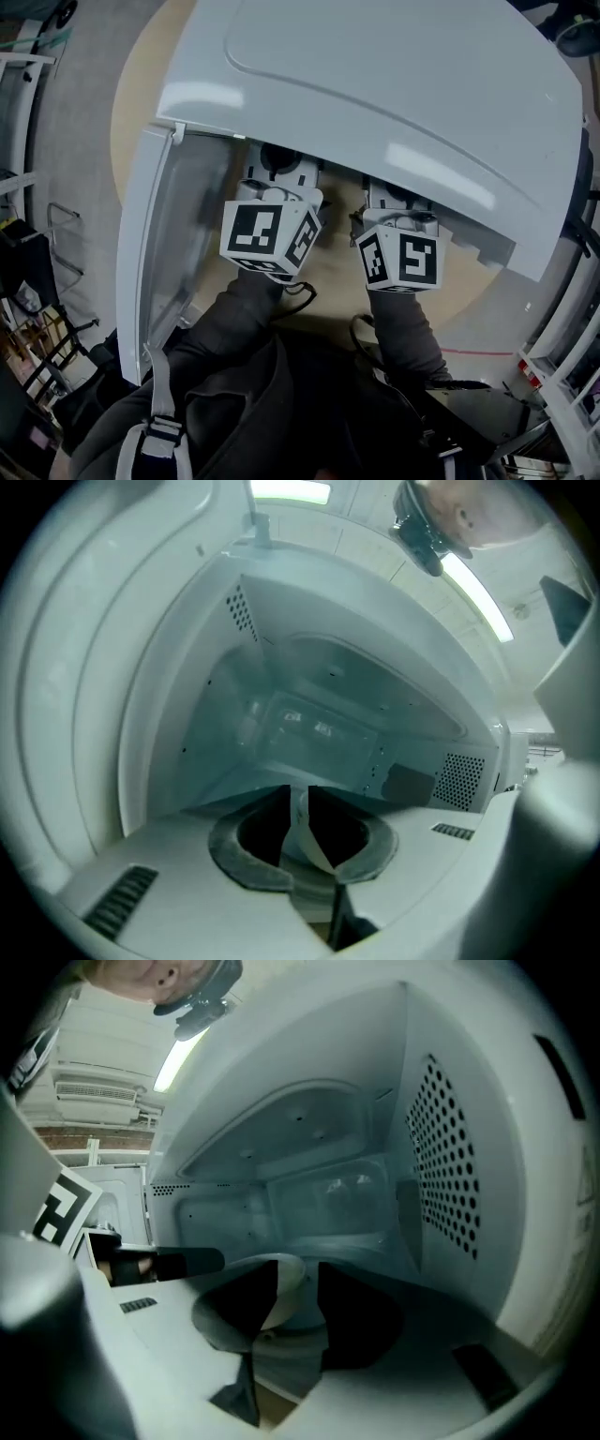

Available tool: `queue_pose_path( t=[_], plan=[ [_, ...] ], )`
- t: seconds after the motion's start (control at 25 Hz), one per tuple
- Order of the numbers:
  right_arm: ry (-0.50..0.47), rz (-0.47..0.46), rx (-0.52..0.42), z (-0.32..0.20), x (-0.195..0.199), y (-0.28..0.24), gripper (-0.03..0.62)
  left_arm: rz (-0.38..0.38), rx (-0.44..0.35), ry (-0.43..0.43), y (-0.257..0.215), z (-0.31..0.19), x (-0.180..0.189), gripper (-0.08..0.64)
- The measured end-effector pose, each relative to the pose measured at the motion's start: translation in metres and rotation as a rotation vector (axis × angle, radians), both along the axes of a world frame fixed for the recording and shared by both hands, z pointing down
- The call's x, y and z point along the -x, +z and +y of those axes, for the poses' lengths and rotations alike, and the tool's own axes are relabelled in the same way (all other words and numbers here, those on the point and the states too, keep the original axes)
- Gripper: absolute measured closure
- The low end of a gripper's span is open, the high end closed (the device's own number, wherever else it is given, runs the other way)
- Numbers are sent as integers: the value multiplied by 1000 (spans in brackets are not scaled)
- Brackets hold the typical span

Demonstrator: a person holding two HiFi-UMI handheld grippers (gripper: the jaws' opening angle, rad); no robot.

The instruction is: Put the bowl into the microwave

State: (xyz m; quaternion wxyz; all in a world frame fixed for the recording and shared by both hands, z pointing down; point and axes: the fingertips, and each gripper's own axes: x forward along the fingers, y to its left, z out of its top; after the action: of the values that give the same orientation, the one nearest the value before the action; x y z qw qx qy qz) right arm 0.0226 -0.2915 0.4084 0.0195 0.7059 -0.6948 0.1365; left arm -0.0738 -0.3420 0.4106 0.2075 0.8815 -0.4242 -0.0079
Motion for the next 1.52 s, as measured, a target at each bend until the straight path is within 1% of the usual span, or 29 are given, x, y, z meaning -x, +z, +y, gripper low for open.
queue_pose_path(
  t=[0.12, 0.2, 0.44, 0.64, 0.84, 1.16, 1.24, 1.4, 1.52],
  plan=[
    [-25, 16, -3, 9, 3, -2, 471, -12, -17, -29, -5, 12, 8, 506],
    [-23, 16, -3, 17, 4, -2, 471, -13, -23, -41, -7, 20, 13, 506],
    [-2, 28, -17, 45, 9, -1, 471, -13, -43, -21, -8, 52, 20, 506],
    [-15, 24, -22, 37, 6, 0, 471, -10, -41, -9, -8, 65, 17, 506],
    [-5, 2, -34, 30, 7, 0, 471, -14, -55, 12, -12, 63, 13, 506],
    [5, 25, -67, 11, 9, -2, 471, -9, -42, 18, -10, 54, 16, 506],
    [1, 25, -76, 7, 10, -3, 448, -8, -39, 15, -9, 51, 18, 506],
    [-3, 28, -93, 2, 12, -5, 434, -6, -31, 6, -5, 46, 23, 506],
    [-5, 22, -115, 0, 10, -8, 400, -5, -27, 2, -3, 43, 26, 506]
  ],
)
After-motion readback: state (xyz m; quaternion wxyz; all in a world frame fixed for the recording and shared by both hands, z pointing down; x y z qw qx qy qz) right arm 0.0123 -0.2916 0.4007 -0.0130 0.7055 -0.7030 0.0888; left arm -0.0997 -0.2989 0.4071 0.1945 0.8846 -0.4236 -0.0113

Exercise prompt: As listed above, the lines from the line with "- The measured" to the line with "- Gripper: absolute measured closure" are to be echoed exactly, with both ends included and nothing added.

Task output:
- The measured end-effector pose, each relative to the pose measured at the motion's start: translation in metres and rotation as a rotation vector (axis × angle, radians), both along the axes of a world frame fixed for the recording and shared by both hands, z pointing down
- The call's x, y and z point along the -x, +z and +y of those axes, for the poses' lengths and rotations alike, and the tool's own axes are relabelled in the same way (all other words and numbers here, those on the point and the states too, keep the original axes)
- Gripper: absolute measured closure

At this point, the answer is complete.